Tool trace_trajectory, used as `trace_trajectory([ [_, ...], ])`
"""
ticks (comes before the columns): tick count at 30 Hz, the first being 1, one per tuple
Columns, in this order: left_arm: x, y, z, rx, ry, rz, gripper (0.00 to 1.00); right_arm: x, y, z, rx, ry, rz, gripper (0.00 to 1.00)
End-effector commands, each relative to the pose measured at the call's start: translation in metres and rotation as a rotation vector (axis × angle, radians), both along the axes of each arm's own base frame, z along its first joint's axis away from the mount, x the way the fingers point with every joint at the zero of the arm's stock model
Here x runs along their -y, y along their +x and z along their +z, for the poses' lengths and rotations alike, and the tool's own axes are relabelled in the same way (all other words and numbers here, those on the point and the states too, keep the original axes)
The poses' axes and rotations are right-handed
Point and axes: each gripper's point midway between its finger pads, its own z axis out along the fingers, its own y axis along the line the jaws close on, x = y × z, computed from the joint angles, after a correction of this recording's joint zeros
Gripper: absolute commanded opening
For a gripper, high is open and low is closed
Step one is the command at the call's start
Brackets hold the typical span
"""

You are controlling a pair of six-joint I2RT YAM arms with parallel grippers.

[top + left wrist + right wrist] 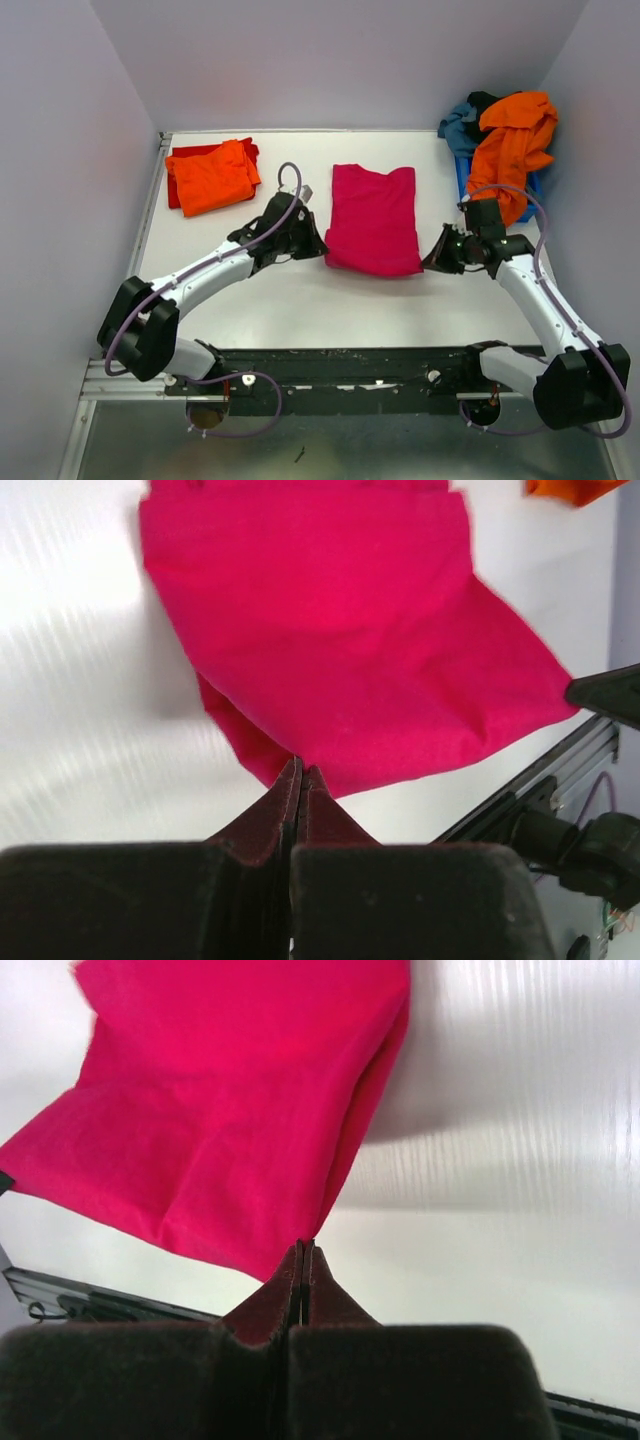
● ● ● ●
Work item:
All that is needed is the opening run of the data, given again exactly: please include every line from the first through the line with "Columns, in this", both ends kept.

Solution for this task:
Tool trace_trajectory, used as `trace_trajectory([ [_, ...], ])`
"""
ticks (comes before the columns): tick count at 30 Hz, the first being 1, one per tuple
Columns, in this order: left_arm: x, y, z, rx, ry, rz, gripper (0.00 to 1.00); right_arm: x, y, z, rx, ry, rz, gripper (0.00 to 1.00)

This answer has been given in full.